5. If you begrudge indies their success after you turned down their work, you didn’t just make one, forgivable error in judgment in a subjective business. Now you’re revealing yourself to be a petty person, as well. Doubters will note a defiant tone in this post, but I’m not pushing. I’m pushing back. I do value civil discourse and keeping exchanges classy (Caveat: Except in self-defence where humour disarms and on those occasions when mean is funny and the target deserves it.) What I’m reacting to is the flack indies get for choosing independence. Amazon changed the equation and we’ve all got to get used to the new math.

So here’s a link to a happy self-publishing story. If you are of a certain mindset, you’ll read it as a bitter tale of “Vengeance is mine!” If you’re of another mindset, you may well think, here’s an inspiring story of self-determination, self-reliance, perseverance and success. This is a test.

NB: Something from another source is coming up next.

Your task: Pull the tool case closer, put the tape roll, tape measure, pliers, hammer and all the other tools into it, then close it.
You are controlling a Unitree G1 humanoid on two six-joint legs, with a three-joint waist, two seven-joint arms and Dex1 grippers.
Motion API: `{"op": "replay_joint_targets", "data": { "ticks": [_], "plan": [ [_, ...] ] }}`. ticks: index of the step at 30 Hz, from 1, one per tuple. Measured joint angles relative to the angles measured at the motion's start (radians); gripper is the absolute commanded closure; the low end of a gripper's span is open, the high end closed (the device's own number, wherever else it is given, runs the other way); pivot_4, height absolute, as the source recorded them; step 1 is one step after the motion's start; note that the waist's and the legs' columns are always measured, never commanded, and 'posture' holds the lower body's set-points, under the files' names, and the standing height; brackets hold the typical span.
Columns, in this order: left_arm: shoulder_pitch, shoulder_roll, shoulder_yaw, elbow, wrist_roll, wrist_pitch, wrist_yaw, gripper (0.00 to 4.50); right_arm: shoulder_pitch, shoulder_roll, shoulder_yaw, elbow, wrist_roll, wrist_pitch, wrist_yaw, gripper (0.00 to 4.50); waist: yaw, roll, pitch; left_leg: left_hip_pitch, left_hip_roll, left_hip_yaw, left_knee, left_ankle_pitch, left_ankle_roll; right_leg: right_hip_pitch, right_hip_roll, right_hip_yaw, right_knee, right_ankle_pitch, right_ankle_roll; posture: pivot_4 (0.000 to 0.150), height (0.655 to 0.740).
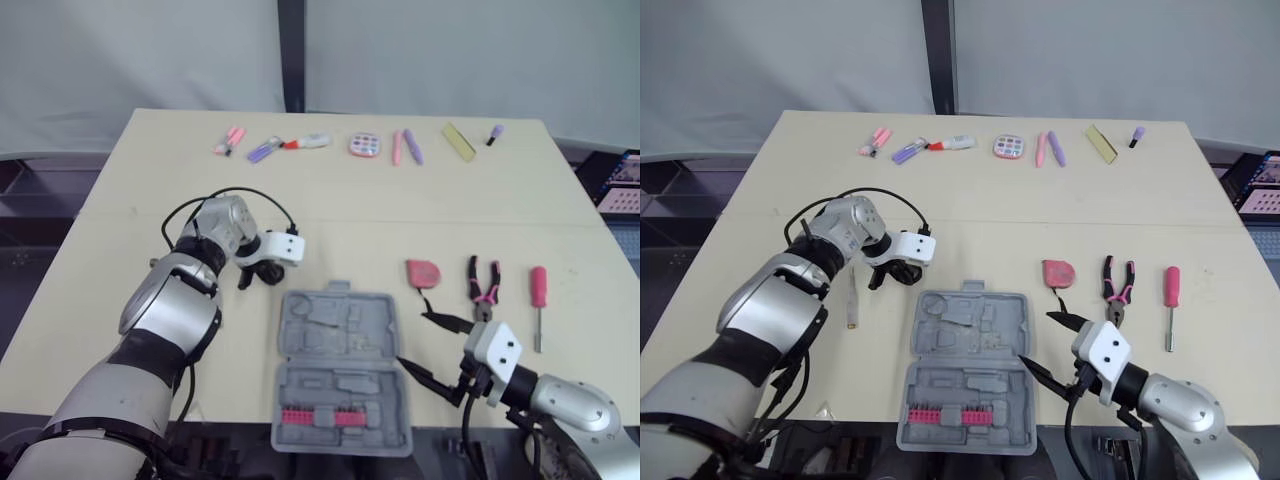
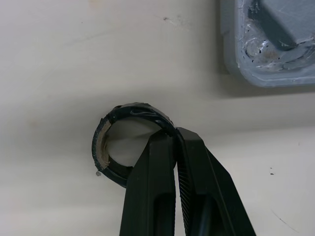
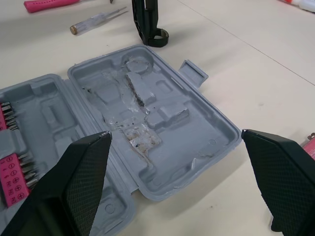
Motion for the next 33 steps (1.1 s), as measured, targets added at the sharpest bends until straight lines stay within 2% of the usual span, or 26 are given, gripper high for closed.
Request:
{"op": "replay_joint_targets", "data": {
  "ticks": [13, 23, 26, 29, 33],
  "plan": [
    [0.010, 0.019, 0.005, -0.013, -0.008, -0.013, -0.007, 4.45, 0.005, 0.027, -0.014, 0.000, 0.009, -0.004, 0.000, 0.00, -0.002, 0.000, 0.000, 0.000, 0.000, 0.000, 0.000, 0.000, 0.000, 0.000, 0.000, 0.000, 0.000, 0.000, 0.000, 0.150, 0.7400],
    [0.019, 0.180, 0.144, -0.128, -0.139, 0.032, -0.211, 4.45, -0.004, 0.043, -0.019, 0.003, 0.002, -0.008, -0.001, 0.00, 0.002, 0.000, 0.000, 0.000, 0.000, -0.001, 0.001, 0.000, 0.000, -0.001, -0.001, -0.001, 0.002, 0.000, 0.000, 0.150, 0.7400],
    [0.066, 0.245, 0.198, -0.268, -0.234, 0.089, -0.306, 4.45, 0.013, 0.055, -0.015, 0.000, -0.005, -0.011, -0.003, 0.00, -0.003, 0.000, 0.000, 0.000, 0.000, -0.001, 0.000, 0.000, 0.000, -0.001, -0.001, 0.000, 0.002, 0.000, 0.000, 0.150, 0.7400],
    [0.170, 0.325, 0.216, -0.482, -0.390, 0.184, -0.307, 4.45, 0.040, 0.063, -0.009, -0.004, -0.006, -0.021, -0.004, 0.00, -0.007, 0.000, 0.000, 0.000, 0.001, -0.001, -0.001, 0.000, 0.000, -0.001, 0.000, 0.002, 0.002, 0.000, 0.000, 0.150, 0.7400],
    [0.335, 0.400, 0.219, -0.732, -0.530, 0.266, -0.307, 4.45, 0.076, 0.068, -0.009, -0.008, -0.011, -0.040, -0.004, 0.00, -0.010, 0.000, 0.000, 0.000, 0.001, -0.002, 0.000, 0.000, 0.000, -0.001, 0.000, 0.003, 0.002, 0.000, 0.000, 0.150, 0.7400]
  ]
}}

Filed under: publishing, , , , , , , , ,

13 Responses

  1. I really respect those who take the plunge on their own…maybe one day I’ll find the courage. Love ypur blog btw.

    • Chazz says:

      Get out on that ledge and take the plunge! Oh, wait. When metaphors become twisted and deadly. Thanks for reading, Jen.

  2. Sahm Ataine King says:

    In the words of at least one of the rappers out there, “Haters gonna hate.” Nice work.

    • Chazz says:

      Yeah. I find myself drawn to reading one-star reviews of books that I loved. It confirms my dim worldview. Hating on haters is okay, right?

      • Sahm Ataine King says:

        I’d say so. If it’s not, just invoke the Golden Rule, then it will be valid.

  3. Sarah says:

    I have discovered that there is someone out there who is going to enjoy what you are doing. What I think is horribly written someone else is going to think is brilliant! Besides, if we can’t be proud of our own accomplishments while swimming up-river without a paddle, what can we be proud of?

    • Chazz says:

      Thanks, Sarah. On a FB thread recently I compared writing to driving a bus. You are the driver. People might want to get on the bus. You don’t take everyone. You take those who enjoy going to the same places you do.

  4. I agree. It’s time the publishing houses start looking for indies to sign rather than continue to blast them for their success. I loved this line:

    When I hear people in traditional publishing trash successful indies, I suspect that’s a vocal minority who are wary of change.

    You bet your bottom they are. WRITE ON!

  5. Chazz says:

    My bottom is bet. At a writing conference a couple years ago, a trad pub old guy was saying how dangerous an e-reader was because you might drop it over the side of a cruise ship and lose your whole library. Two things: no, you wouldn’t lose it. The data is retrievable. And I am not a two-year-old waving my tech over the rail of a cruise ship. You don’t wave your cell phone over the rail, either. Luddite.